All the more interesting, then, that Zdenek Mlynar went on to become the architect of the Prague Spring of 1967, the Czech experiment to "give socialism a human face".

By then Gorbachev had returned to his native Stavropol province in southern Russia and was a rising star in the regional Communist party. Mlynar went to visit him.

"It seemed to me he understood very well what I was talking about," said Mlynar in an interview before he died in 1997. "But he said that while it might work in Czechoslovakia, it wouldn't work in the Soviet Union."
Mental gymnastics

In 1968 Soviet tanks rolled into Prague to crush the uprising, and a new wave of repression started in the Soviet Union as well.

Party members were ordered to defend the invasion and denounce anyone who questioned it. And Gorbachev, in his role as the loyal apparatchik, not only obediently complied, but says he took the party line at face value.

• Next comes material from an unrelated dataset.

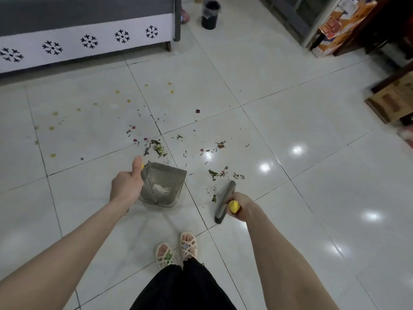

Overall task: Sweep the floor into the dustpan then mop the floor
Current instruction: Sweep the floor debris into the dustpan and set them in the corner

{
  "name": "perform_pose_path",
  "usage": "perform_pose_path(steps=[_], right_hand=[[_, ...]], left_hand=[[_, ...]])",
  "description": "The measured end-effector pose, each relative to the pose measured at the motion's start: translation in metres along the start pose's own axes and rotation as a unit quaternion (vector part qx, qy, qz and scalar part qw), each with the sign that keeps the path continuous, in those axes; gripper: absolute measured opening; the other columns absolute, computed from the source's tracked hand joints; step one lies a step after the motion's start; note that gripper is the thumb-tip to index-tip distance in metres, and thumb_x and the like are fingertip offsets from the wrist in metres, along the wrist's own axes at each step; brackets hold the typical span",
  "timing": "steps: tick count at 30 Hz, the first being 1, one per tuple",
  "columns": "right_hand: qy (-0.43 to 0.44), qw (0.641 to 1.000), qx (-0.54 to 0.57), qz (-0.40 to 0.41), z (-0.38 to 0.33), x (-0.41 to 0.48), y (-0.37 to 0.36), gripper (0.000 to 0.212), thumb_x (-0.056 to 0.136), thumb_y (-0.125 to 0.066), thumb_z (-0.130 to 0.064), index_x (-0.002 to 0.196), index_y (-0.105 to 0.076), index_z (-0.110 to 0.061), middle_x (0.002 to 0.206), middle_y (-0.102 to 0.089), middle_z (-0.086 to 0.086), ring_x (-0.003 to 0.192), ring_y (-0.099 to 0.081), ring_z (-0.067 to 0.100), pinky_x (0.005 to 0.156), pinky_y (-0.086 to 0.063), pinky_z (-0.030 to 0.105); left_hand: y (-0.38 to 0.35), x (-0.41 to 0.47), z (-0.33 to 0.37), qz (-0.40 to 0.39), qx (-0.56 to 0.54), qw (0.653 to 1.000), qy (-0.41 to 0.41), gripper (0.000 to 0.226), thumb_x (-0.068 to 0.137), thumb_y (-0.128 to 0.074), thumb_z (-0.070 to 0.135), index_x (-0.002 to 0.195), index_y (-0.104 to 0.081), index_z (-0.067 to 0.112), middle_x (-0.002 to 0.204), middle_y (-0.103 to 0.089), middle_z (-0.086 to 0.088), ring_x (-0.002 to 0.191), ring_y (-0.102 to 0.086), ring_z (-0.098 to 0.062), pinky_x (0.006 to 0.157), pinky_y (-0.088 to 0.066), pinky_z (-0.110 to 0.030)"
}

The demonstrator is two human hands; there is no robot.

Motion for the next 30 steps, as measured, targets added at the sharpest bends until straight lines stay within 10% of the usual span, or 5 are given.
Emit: perform_pose_path(steps=[6, 18, 30], right_hand=[[0.018, 0.999, -0.026, -0.005, -0.008, 0.011, -0.045, 0.011, 0.078, -0.057, 0.005, 0.086, -0.051, 0.001, 0.095, -0.051, 0.022, 0.081, -0.049, 0.03, 0.073, -0.04, 0.034], [0.021, 0.996, 0.071, -0.051, -0.031, 0.011, -0.041, 0.012, 0.079, -0.054, 0.011, 0.079, -0.052, -0.001, 0.042, -0.046, 0.004, 0.042, -0.048, 0.016, 0.036, -0.04, 0.017], [0.02, 0.998, 0.043, 0.028, -0.019, -0.019, 0.006, 0.014, 0.079, -0.055, 0.011, 0.091, -0.054, 0.004, 0.062, -0.049, 0.011, 0.034, -0.049, 0.015, 0.036, -0.041, 0.016]], left_hand=[[0.008, 0.009, -0.009, 0.019, -0.006, 1.0, 0.002, 0.085, 0.081, -0.019, 0.081, 0.046, -0.046, 0.009, 0.048, -0.051, -0.01, 0.049, -0.05, -0.027, 0.053, -0.04, -0.03], [0.006, 0.018, -0.008, 0.015, -0.001, 1.0, 0.001, 0.084, 0.082, -0.02, 0.08, 0.047, -0.045, 0.008, 0.047, -0.05, -0.007, 0.049, -0.047, -0.026, 0.055, -0.039, -0.031], [-0.001, 0.012, 0.006, -0.007, 0.017, 1.0, -0.016, 0.088, 0.081, -0.017, 0.081, 0.06, -0.056, 0.004, 0.058, -0.058, -0.014, 0.055, -0.056, -0.028, 0.051, -0.038, -0.029]])
Point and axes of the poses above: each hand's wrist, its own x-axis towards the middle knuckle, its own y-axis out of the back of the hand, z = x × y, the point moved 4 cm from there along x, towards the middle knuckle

An extraordinary feat of mental gymnastics, given that his Czech friend's reforms were being pulverised.

The next year, when he joined an official delegation visiting Czechoslovakia, his private conscience got the better of him.

"We arrived and it was shocking," he says. "People didn't want to talk to us. We'd been told they wanted our support, including the military action. But it wasn't true. It was disinformation. We visited one factory and people turned their backs on us. It really hit me hard."

No doubt in any police state where conversations can be bugged or reported, people practice the art of double-think.

Gorbachev seems to have mastered it to perfection - critical in private, but in public a model of energetic subservience, a perfect heir apparent for the Kremlin old guard.
Seesaw

From 1968 there was still a long road to go before Gorbachev made it all the way up the party ladder to manoeuvre his way into the top job in the Kremlin in 1985.

Yet all along it seems, he did not forget the lessons of the Prague Spring. Going too far too fast, he concluded, was a open invitation for a backlash.

And this was why, he argues, his own first perestroika slogans were exhortations to "accelerate" and "perfect" the existing system, not a headlong rush for change.

That came later, after he had lost control, and an attempted hardline coup on 20 August 1991 led to the end of the Soviet Union.

Those who say he was too cautious and indecisive are wrong, he now argues.

"In some ways I was late, but in some ways I wasn't slow enough," he insists.

Twenty years since his downfall, Gorbachev is applauded for helping to end the Cold War, but he has had to weather plenty of criticism - for failing to keep pace with the reforms he unleashed, for failing to dump the Communist Party sooner, and for turning into a victim of the compromises he once used to seesaw between supporters and opponents.

But it is still worth dwelling on how this dissident from within emerged, a product crafted by the system, who somehow found the steel and guile to dare to strike the first blow that would bring down the entire, monstrous Soviet edifice.